New legal risks for credit unions as coronavirus cases spike

With state reopening efforts continuing but coronavirus cases spiking in many parts of the country, credit unions face a landmine of liability issues as they balance service and safety.

The branch experience has transformed dramatically as a result of the pandemic. Member and employee safety continues to be top of mind for credit union leaders, but determining how to safely operate remains an obstacle the nation nears 3 million diagnoses. On June 19 the National Credit Union Administration announced plans for a phased on-site reopening, only to walk back those plans one week later.

The combination of reopenings and rising case numbers have created new questions for credit unions about liability issues should members or staff contract the virus.

“We’re managing liability when people come back into the office,” said Michael Abraham, president and CEO of First Financial Credit Union. “Obviously there’s always liability having people in an office, but it’s different now since there’s not any guidance if someone gets sick and there’s a spread in the office. What are our actual liability limits in that situation? That has changed significantly.”

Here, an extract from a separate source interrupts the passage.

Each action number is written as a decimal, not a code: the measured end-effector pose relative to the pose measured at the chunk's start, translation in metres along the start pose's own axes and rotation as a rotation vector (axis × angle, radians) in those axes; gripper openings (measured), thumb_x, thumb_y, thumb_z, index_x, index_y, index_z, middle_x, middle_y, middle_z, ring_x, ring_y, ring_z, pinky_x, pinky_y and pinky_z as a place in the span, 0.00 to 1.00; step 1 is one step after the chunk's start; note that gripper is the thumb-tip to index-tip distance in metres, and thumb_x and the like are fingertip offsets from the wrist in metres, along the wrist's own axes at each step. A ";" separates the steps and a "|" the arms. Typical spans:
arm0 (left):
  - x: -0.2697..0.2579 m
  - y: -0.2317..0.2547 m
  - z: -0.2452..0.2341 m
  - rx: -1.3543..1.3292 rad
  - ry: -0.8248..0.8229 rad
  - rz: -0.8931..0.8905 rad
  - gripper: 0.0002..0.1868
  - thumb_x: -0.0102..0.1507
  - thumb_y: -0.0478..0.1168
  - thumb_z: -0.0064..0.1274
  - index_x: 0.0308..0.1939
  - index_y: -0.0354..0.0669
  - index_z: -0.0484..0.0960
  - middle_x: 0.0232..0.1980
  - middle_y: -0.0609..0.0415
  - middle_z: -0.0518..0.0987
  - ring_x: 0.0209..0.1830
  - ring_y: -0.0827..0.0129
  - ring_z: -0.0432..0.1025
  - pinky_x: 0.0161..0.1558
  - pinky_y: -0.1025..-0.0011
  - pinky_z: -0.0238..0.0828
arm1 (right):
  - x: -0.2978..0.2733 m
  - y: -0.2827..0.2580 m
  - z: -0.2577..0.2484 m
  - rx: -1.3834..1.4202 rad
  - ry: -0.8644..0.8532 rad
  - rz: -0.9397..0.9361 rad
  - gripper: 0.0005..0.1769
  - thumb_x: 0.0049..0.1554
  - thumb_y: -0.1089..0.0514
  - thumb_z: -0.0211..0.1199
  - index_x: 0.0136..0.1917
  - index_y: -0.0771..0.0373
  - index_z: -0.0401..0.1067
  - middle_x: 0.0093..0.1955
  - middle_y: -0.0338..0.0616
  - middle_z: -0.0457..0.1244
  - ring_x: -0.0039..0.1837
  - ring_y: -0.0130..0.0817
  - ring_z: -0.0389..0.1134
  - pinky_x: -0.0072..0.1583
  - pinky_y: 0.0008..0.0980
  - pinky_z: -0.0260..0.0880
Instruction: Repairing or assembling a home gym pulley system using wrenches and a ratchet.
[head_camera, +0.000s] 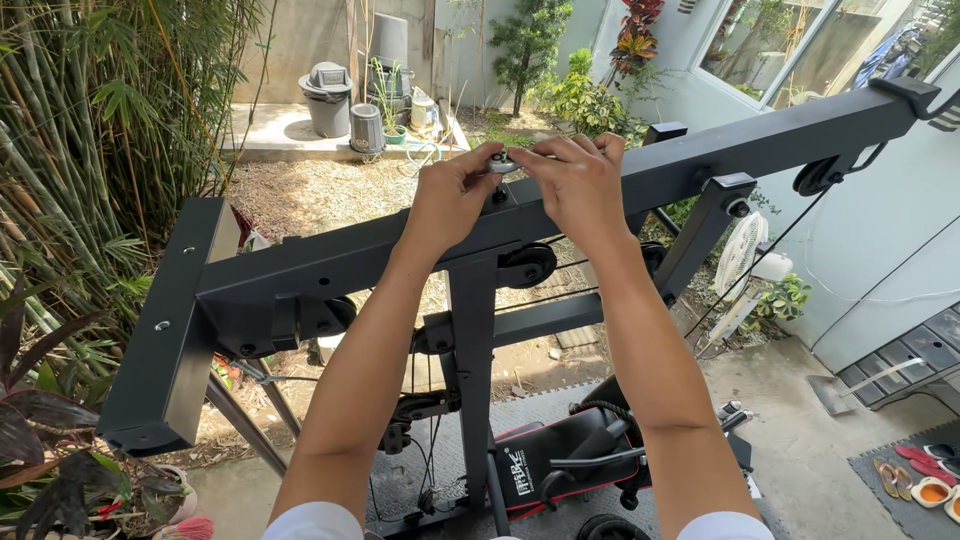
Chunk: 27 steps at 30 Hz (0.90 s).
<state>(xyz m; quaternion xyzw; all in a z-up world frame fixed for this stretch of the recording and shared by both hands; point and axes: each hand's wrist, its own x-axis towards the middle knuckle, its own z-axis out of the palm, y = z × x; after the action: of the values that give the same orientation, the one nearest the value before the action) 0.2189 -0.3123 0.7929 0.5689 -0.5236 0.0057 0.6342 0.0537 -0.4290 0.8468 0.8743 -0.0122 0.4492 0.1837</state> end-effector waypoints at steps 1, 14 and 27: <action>0.000 0.002 -0.001 0.000 0.002 0.003 0.21 0.65 0.35 0.59 0.64 0.45 0.80 0.40 0.52 0.87 0.36 0.78 0.77 0.42 0.74 0.76 | 0.000 0.000 -0.001 -0.002 0.002 -0.003 0.19 0.59 0.62 0.67 0.61 0.43 0.81 0.53 0.31 0.70 0.54 0.32 0.69 0.61 0.42 0.53; -0.007 0.019 -0.007 0.137 -0.037 0.027 0.22 0.66 0.35 0.57 0.65 0.47 0.80 0.36 0.46 0.84 0.29 0.72 0.74 0.39 0.71 0.74 | 0.000 -0.041 -0.042 0.019 -0.165 0.317 0.14 0.57 0.50 0.70 0.56 0.53 0.81 0.46 0.40 0.69 0.49 0.44 0.71 0.49 0.43 0.68; -0.011 0.013 -0.009 0.101 -0.083 0.097 0.31 0.61 0.39 0.60 0.70 0.42 0.74 0.51 0.44 0.84 0.49 0.62 0.82 0.53 0.67 0.78 | -0.005 -0.015 -0.019 -0.085 -0.001 0.160 0.06 0.66 0.54 0.64 0.54 0.51 0.80 0.46 0.37 0.65 0.56 0.44 0.60 0.58 0.48 0.53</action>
<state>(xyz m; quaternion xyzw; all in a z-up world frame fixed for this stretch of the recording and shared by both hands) 0.2122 -0.2950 0.7964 0.5740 -0.5752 0.0393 0.5815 0.0388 -0.4099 0.8481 0.8621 -0.1012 0.4612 0.1840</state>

First Financial and other credit unions have had to deal with situations in which employees have contracted the virus, a process which includes tracking down members who have been in the branch.

Still, it’s a challenge when figuring out the best way to communicate to a member that they’ve interacted with someone who has coronavirus.

“We try to keep it confidential as possible, but we had to toe that line to make sure we don’t overnotify,” Abraham said. “But we were able to get into contact with members who may have been affected.”

Enforcing measures such as wearing face masks or temperature checks can help mitigate COVID-19, though it presents a thorny ring of liabilities for CUs. Abraham acknowledged that there’s a new precedent being set as financial institutions learn to collect personal medical information from members while complying with Health Insurance Portability and Accountability Act laws.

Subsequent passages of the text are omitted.